TASK DESCRIPTION - Through the last line of the material below, starting at the line with "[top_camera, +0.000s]", return every line exactly and only those.

=== Section Start ===

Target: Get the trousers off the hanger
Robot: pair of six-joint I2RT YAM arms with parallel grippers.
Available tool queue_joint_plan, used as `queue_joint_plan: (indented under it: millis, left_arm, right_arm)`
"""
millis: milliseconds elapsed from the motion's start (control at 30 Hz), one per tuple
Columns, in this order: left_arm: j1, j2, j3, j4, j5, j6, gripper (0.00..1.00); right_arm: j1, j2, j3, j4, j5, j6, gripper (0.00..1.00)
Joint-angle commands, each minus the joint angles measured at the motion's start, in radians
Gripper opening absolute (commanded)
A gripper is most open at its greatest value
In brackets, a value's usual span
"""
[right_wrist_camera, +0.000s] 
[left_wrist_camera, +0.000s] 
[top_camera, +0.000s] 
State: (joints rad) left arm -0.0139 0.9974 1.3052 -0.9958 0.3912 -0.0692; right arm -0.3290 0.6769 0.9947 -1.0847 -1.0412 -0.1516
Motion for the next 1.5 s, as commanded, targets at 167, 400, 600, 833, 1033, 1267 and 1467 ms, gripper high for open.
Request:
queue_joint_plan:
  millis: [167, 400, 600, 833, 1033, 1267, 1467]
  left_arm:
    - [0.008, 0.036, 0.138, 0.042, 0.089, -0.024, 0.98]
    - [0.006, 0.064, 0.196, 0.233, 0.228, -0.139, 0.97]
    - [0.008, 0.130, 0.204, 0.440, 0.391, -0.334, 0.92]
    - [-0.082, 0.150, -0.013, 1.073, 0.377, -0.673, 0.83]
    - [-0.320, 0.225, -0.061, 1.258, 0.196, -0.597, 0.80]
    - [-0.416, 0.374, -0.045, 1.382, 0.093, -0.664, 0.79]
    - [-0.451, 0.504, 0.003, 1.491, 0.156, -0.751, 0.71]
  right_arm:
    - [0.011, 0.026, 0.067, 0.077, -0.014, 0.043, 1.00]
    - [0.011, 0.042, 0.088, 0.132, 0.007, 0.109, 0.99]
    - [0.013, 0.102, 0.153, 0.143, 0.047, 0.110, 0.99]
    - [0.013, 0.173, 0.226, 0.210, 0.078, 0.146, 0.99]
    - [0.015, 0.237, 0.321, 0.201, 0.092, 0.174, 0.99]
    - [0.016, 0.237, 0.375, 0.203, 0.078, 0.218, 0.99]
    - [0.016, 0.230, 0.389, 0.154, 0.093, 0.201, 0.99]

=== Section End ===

WRITTEN SOLUTION -
[top_camera, +0.000s] 
State: (joints rad) left arm -0.0139 0.9974 1.3052 -0.9958 0.3912 -0.0692; right arm -0.3290 0.6769 0.9947 -1.0847 -1.0412 -0.1516
Motion for the next 1.5 s, as commanded, targets at 167, 400, 600, 833, 1033, 1267 and 1467 ms, gripper high for open.
Request:
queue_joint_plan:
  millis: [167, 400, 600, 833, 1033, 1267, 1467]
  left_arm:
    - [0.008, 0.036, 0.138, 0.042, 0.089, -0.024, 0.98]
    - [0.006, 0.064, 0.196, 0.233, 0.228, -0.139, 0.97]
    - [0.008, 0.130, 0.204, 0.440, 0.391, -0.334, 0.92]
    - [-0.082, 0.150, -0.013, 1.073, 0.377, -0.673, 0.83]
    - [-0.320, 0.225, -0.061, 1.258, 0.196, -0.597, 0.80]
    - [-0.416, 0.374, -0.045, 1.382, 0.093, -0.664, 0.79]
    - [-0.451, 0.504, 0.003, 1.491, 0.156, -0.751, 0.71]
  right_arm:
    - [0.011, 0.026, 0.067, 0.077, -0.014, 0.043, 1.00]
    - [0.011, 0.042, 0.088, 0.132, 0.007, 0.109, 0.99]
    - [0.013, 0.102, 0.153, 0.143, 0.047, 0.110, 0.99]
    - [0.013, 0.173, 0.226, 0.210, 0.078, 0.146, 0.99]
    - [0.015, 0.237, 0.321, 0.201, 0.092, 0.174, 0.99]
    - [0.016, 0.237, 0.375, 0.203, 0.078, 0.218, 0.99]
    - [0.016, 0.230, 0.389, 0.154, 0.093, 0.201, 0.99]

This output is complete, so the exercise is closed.